### RECORDS SHOWN

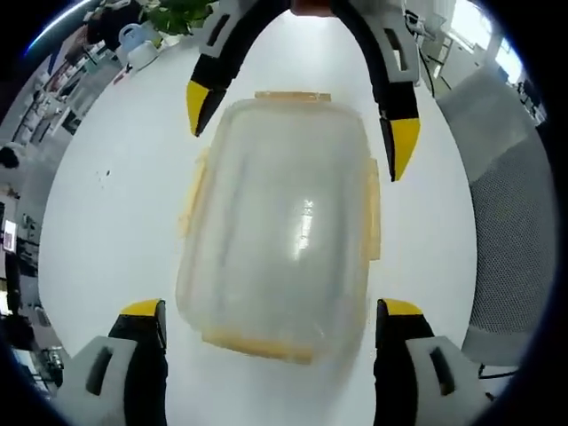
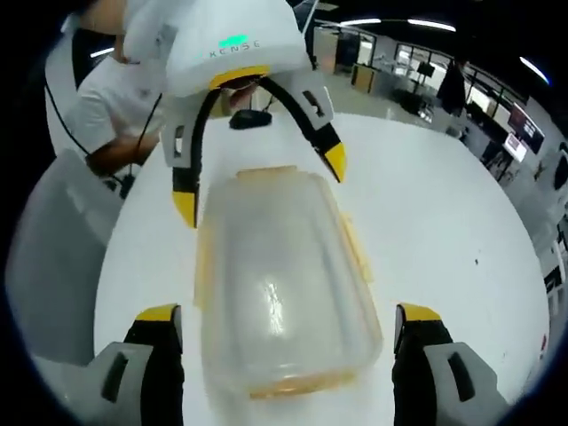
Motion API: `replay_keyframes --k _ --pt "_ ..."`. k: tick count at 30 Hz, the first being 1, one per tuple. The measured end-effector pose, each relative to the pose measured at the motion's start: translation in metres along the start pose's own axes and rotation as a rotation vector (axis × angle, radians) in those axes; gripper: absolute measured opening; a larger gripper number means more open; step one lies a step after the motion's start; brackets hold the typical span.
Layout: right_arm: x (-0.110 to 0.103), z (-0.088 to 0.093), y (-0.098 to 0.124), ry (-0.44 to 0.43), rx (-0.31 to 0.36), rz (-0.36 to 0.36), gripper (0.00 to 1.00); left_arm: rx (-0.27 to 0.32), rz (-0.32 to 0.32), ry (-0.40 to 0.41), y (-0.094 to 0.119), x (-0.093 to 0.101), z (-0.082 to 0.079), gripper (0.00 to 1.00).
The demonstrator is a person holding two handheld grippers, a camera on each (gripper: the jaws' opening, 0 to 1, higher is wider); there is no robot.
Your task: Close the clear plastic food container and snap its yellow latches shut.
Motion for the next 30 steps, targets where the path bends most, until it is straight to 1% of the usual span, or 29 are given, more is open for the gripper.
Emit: replay_keyframes --k 3,5,8,13,21,26,30 --pt "0.0 -0.001 0.003 -0.024 0.011 0.005 1.0 0.011 -0.003 0.016 0.002 0.0 0.003 0.99" --pt "0.0 -0.002 0.004 -0.025 0.025 0.01 0.98 0.017 -0.007 0.028 0.003 -0.001 0.004 0.99" --pt "-0.001 -0.003 0.006 -0.038 0.033 0.014 0.98 0.038 -0.011 0.056 0.005 -0.001 0.006 0.99" --pt "-0.001 -0.002 0.008 -0.07 0.044 0.021 0.98 0.05 -0.008 0.078 0.006 0.003 0.014 0.99" --pt "-0.002 -0.002 0.012 -0.109 0.072 0.033 0.98 0.1 -0.007 0.136 0.007 0.011 0.026 0.99" --pt "-0.003 0.0 0.014 -0.129 0.075 0.041 0.98 0.125 -0.013 0.163 0.009 0.012 0.032 0.99" --pt "-0.003 0.001 0.018 -0.163 0.092 0.053 0.98 0.152 -0.017 0.195 0.011 0.012 0.036 0.99"
Point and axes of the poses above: the point that each gripper's makers call its tool centre point, and the gripper's own axes: y roughly backward along the fingers, x roughly to its right, z roughly out of its underside, the point moved 8 cm from there along y, roughly backward along the fingers, and after that the axes turned 13 degrees about z, right-handed, at the moved point
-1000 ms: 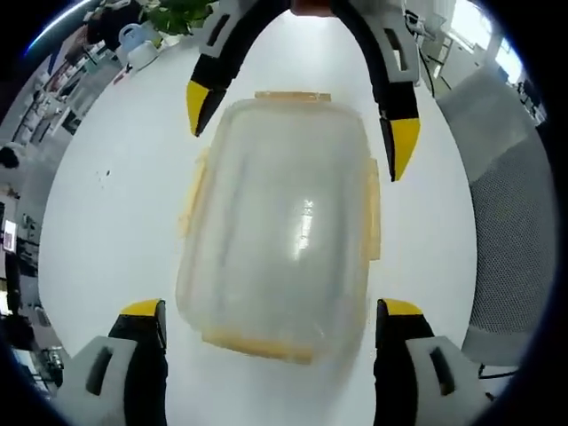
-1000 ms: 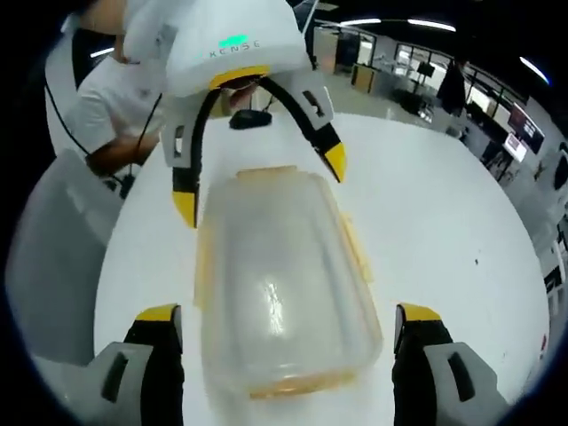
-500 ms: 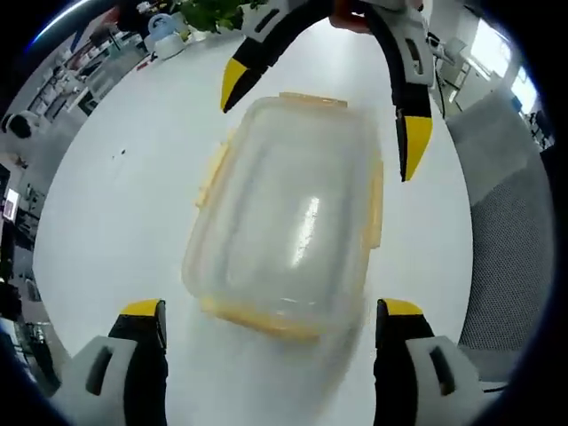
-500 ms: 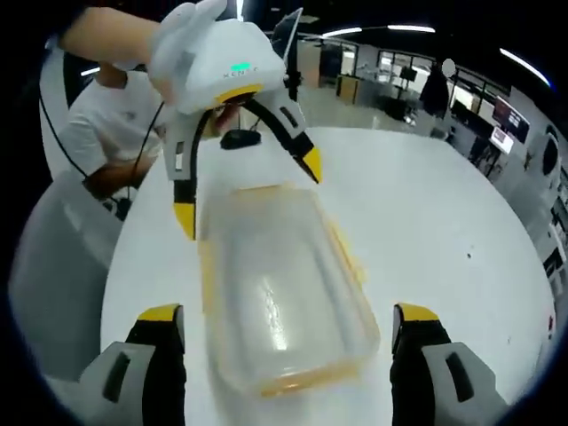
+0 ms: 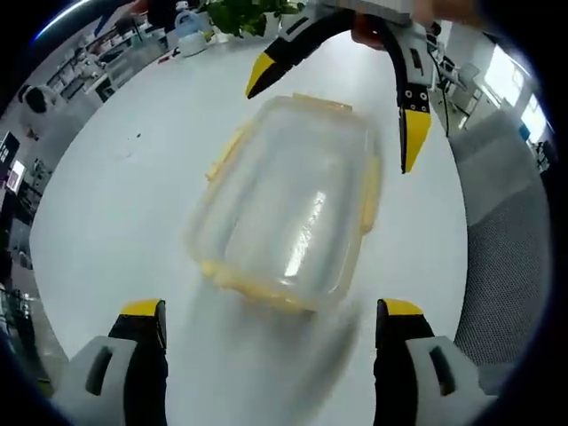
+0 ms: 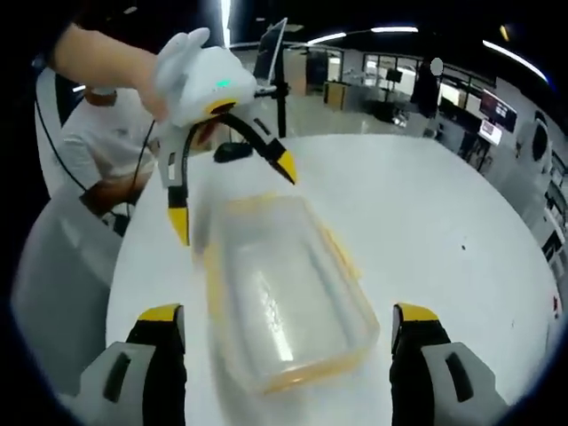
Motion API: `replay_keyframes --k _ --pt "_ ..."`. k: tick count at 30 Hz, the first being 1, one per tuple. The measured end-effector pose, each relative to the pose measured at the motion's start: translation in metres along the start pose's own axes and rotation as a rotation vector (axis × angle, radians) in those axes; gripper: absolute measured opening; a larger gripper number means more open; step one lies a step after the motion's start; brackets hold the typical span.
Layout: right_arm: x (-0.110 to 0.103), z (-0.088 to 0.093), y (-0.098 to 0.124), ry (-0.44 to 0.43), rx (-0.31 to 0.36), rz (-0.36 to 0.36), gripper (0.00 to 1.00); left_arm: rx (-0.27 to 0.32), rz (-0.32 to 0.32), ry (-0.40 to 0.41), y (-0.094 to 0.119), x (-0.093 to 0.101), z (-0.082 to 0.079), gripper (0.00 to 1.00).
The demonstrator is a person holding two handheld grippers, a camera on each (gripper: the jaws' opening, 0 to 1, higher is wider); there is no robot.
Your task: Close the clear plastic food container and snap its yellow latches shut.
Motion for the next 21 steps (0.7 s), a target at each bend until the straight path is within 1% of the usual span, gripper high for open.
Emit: replay_keyframes --k 3,4,8,12,17,20,21 --pt "0.0 0.001 0.002 -0.021 0.011 0.01 0.98 0.023 0.0 0.029 0.002 0.0 0.002 0.99" --pt "0.0 0.002 0.003 -0.025 0.015 0.014 0.98 0.038 -0.001 0.04 0.003 0.001 0.003 0.99" --pt "0.001 0.002 0.007 -0.055 0.047 0.033 0.97 0.061 -0.016 0.053 0.005 0.001 0.006 0.99" --pt "0.001 0.002 0.012 -0.075 0.069 0.052 0.97 0.1 -0.034 0.075 0.008 0.001 0.01 0.99" --pt "0.003 0.003 0.017 -0.123 0.103 0.085 0.97 0.161 -0.037 0.136 0.011 0.004 0.014 0.99" --pt "0.003 0.005 0.02 -0.161 0.121 0.097 0.97 0.2 -0.026 0.178 0.012 0.006 0.018 0.99" --pt "0.004 0.005 0.022 -0.174 0.129 0.1 0.97 0.202 -0.026 0.183 0.012 0.006 0.018 0.99"
Point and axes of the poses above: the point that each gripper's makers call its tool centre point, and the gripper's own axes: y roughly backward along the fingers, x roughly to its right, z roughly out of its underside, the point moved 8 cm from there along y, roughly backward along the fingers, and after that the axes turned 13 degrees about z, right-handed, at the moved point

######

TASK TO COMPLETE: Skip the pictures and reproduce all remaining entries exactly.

YOUR SOLUTION:
Motion API: `replay_keyframes --k _ --pt "_ ..."`. k: tick count at 30 Hz, the first being 1, one per tuple. The measured end-effector pose, each relative to the pose measured at the motion's start: translation in metres along the start pose's own axes and rotation as a rotation vector (axis × angle, radians) in those axes; gripper: absolute measured opening; a larger gripper number means more open; step one lies a step after the motion's start; brackets hold the typical span.
Layout: right_arm: x (-0.110 to 0.103), z (-0.088 to 0.093), y (-0.098 to 0.124), ry (-0.44 to 0.43), rx (-0.31 to 0.36), rz (-0.36 to 0.36), gripper (0.00 to 1.00); left_arm: rx (-0.27 to 0.32), rz (-0.32 to 0.32), ry (-0.40 to 0.41), y (-0.094 to 0.119), x (-0.093 to 0.101), z (-0.082 to 0.079), gripper (0.00 to 1.00).
The demonstrator is a person holding two handheld grippers, a camera on each (gripper: the jaws' opening, 0 to 1, higher is wider); there is no robot.
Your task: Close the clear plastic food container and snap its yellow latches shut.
Motion for the next 30 steps, targets where the path bends most, until it is straight to 1% of the usual span, or 29 are given, more is open for the gripper.
Emit: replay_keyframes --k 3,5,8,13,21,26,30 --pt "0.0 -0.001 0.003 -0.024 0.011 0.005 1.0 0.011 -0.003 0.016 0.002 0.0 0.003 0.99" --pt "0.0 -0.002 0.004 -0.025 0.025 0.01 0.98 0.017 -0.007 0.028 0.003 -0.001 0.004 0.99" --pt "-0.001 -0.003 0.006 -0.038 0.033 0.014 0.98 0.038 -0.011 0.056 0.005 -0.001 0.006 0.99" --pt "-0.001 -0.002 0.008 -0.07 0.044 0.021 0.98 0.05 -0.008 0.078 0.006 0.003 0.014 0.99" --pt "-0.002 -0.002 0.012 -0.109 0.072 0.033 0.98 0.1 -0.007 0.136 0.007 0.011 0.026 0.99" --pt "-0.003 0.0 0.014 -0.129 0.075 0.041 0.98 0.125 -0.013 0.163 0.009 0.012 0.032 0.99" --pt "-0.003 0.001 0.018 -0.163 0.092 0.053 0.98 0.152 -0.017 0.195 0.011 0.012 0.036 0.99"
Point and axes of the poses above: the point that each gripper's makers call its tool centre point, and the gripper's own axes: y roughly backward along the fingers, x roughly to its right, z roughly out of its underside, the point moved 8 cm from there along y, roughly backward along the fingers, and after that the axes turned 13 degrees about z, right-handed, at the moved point
-1000 ms: 
-1000 ms: 
-500 ms: 
-500 ms: 
+0 ms: 
+0 ms: 
Motion API: `replay_keyframes --k _ --pt "_ ..."`. k: tick count at 30 Hz, the first being 1, one per tuple. The measured end-effector pose, each relative to the pose measured at the motion's start: translation in metres along the start pose's own axes and rotation as a rotation vector (axis × angle, radians) in those axes; gripper: absolute measured opening; a larger gripper number means more open; step one lies a step after the motion's start; brackets hold the typical span.
Layout: right_arm: x (-0.110 to 0.103), z (-0.088 to 0.093), y (-0.098 to 0.124), ry (-0.44 to 0.43), rx (-0.31 to 0.36), rz (-0.36 to 0.36), gripper (0.00 to 1.00); left_arm: rx (-0.27 to 0.32), rz (-0.32 to 0.32), ry (-0.40 to 0.41), y (-0.094 to 0.119), x (-0.093 to 0.101), z (-0.082 to 0.079), gripper (0.00 to 1.00).
The demonstrator is a person holding two handheld grippers, a camera on each (gripper: the jaws' opening, 0 to 1, higher is wider); there is no robot.
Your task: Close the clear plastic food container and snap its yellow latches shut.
Motion for the next 21 steps (0.7 s), a target at each bend until the straight path is within 1% of the usual span, gripper high for open.
Emit: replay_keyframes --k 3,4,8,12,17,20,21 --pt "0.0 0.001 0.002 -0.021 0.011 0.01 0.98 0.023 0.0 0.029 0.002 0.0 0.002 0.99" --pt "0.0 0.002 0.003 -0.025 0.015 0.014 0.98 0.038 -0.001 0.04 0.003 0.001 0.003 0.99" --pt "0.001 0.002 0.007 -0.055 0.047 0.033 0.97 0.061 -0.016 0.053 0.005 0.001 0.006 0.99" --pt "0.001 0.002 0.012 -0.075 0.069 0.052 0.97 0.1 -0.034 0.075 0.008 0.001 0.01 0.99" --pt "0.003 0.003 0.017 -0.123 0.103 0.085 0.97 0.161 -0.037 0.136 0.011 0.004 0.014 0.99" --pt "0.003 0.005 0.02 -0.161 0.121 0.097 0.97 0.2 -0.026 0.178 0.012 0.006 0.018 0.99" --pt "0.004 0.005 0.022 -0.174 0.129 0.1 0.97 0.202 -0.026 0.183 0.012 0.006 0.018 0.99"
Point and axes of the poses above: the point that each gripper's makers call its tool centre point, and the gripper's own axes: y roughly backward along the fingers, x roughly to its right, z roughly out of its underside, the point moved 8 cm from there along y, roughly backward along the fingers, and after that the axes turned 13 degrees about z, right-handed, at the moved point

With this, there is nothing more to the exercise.